What you have to do: Give back every line of the material below that has the string "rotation".
*** Data Section Begins ***
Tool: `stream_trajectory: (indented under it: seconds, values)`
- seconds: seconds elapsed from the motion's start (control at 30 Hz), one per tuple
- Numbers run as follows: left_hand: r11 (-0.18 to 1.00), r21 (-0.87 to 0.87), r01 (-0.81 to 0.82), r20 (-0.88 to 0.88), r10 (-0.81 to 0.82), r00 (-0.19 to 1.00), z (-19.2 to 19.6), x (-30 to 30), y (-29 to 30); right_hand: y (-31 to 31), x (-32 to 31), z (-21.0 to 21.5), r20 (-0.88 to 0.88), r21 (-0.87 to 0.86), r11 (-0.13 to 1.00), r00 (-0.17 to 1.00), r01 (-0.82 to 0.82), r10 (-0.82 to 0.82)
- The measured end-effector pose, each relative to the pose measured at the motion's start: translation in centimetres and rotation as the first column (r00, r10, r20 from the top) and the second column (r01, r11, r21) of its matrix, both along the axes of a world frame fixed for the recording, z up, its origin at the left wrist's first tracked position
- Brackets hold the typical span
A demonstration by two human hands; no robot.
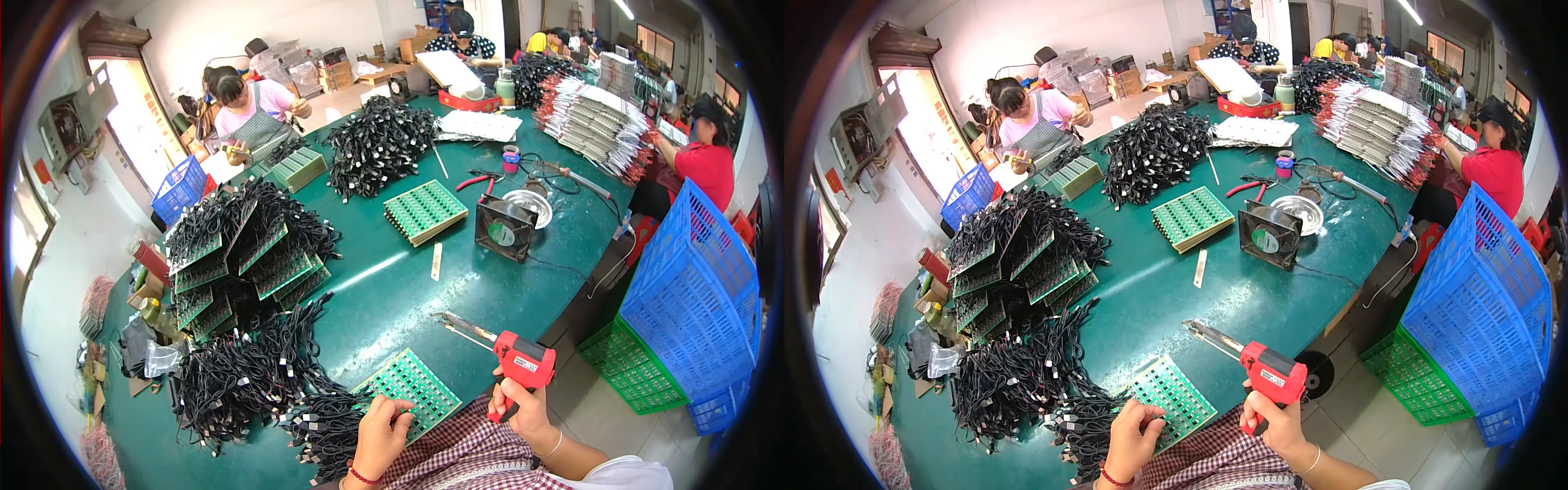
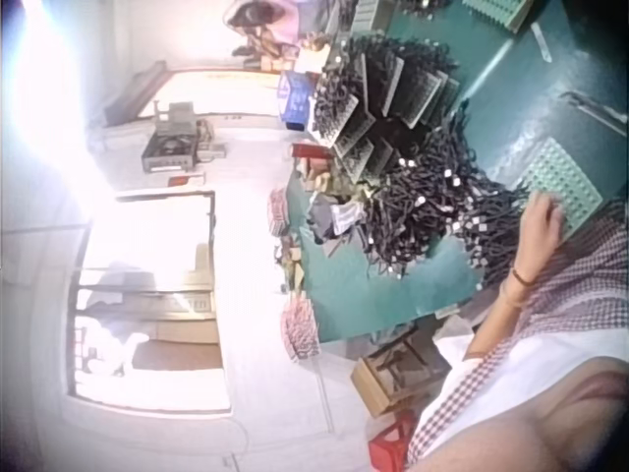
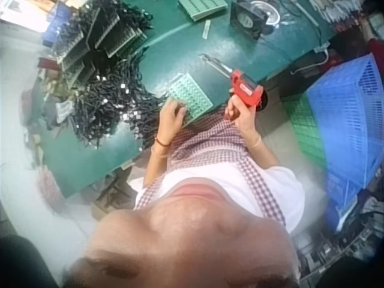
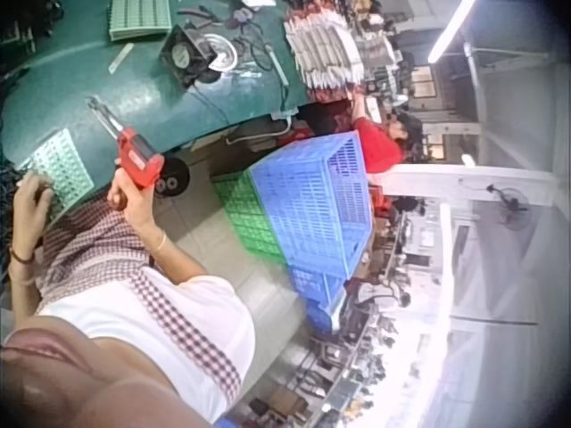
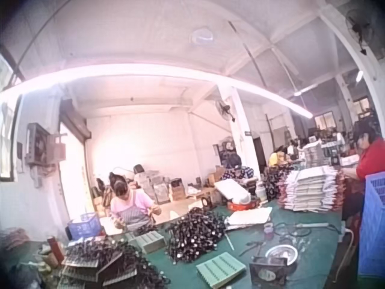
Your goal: The person solders black wires onto a green printed circuit board using a manual soldering iron.
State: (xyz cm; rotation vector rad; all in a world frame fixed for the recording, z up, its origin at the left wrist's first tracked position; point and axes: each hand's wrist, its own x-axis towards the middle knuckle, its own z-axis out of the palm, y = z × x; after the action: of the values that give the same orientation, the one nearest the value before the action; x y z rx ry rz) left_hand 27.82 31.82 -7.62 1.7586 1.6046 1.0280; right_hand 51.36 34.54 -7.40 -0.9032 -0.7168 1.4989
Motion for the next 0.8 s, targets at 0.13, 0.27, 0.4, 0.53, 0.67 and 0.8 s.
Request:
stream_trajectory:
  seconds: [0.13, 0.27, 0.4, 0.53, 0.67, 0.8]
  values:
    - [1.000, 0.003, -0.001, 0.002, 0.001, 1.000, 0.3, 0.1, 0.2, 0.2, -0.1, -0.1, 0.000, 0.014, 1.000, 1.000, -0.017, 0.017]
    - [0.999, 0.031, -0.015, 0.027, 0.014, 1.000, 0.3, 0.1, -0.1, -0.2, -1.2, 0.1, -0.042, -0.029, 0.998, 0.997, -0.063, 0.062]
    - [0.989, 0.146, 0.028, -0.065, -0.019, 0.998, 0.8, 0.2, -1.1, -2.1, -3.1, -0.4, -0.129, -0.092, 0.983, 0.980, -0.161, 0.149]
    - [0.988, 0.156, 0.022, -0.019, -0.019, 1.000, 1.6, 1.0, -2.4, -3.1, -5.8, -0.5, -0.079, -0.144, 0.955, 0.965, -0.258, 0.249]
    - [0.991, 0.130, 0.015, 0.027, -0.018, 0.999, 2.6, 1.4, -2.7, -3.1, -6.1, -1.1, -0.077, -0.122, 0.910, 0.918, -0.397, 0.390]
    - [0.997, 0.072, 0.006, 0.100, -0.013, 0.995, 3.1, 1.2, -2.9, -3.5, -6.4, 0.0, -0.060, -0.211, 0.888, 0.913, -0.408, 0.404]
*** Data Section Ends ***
Result for this task:
- The measured end-effector pose, each relative to the pose measured at the motion's start: translation in centimetres and rotation as the first column (r00, r10, r20 from the top) and the second column (r01, r11, r21) of its matrix, both along the axes of a world frame fixed for the recording, z up, its origin at the left wrist's first tracked position
State: (xyz cm; rotation vector rad; all in a world frame fixed for the recording, z up, its origin at the left wrist's first tracked position; point and axes: each hand's wrist, its own x-axis towards the middle knuckle, its own z-axis out of the palm, y = z × x; after the action: of the values that give the same orientation, the one nearest the value before the action; x y z rx ry rz) left_hand 27.82 31.82 -7.62 1.7586 1.6046 1.0280; right_hand 51.36 34.54 -7.40 -0.9032 -0.7168 1.4989

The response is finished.